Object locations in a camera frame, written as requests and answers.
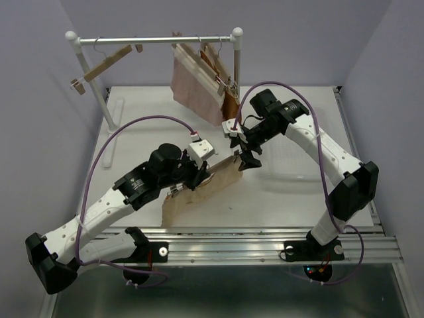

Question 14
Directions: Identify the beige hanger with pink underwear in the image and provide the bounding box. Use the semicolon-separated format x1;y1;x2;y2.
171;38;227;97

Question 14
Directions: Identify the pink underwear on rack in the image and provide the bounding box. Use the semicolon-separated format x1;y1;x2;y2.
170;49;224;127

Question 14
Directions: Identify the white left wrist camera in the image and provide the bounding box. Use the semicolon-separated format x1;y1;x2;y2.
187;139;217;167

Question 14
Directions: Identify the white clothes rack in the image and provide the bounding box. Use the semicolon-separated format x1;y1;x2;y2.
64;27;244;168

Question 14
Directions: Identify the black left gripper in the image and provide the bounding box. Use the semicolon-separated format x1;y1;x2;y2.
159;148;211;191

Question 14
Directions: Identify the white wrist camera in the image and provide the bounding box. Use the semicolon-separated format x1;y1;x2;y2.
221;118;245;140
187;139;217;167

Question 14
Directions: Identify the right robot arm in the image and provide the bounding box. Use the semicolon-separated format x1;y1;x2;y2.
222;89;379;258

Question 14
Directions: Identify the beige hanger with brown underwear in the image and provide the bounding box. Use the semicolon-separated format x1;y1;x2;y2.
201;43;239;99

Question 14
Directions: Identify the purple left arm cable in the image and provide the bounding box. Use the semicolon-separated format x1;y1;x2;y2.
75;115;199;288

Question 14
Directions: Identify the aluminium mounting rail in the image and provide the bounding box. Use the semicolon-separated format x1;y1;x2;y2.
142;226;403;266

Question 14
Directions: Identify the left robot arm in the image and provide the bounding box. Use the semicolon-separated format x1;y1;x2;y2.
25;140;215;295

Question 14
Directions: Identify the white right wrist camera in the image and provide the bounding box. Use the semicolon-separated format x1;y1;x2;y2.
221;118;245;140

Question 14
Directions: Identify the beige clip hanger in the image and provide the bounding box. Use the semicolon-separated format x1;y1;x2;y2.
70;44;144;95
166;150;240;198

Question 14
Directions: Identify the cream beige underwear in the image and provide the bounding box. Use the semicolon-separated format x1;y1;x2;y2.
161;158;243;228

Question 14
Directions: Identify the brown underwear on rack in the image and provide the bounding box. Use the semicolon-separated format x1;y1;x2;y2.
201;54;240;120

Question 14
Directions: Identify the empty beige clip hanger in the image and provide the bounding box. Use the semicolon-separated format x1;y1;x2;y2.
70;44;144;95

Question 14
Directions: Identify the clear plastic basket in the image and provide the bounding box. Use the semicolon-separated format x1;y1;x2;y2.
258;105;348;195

========================================================================

• [What needs to be done]
Please restate word for word only the lines from the one with "Directions: Identify the brown" through the final line of the listing above, both of them included.

• [Response box]
Directions: Identify the brown underwear on rack in the image and provide the bounding box. Use the semicolon-separated format x1;y1;x2;y2.
201;54;240;120

Question 14
Directions: Identify the empty beige clip hanger in the image and provide the bounding box. Use the semicolon-separated format x1;y1;x2;y2.
70;44;144;95

Question 14
Directions: Identify the clear plastic basket in the image and provide the bounding box. Use the semicolon-separated format x1;y1;x2;y2.
258;105;348;195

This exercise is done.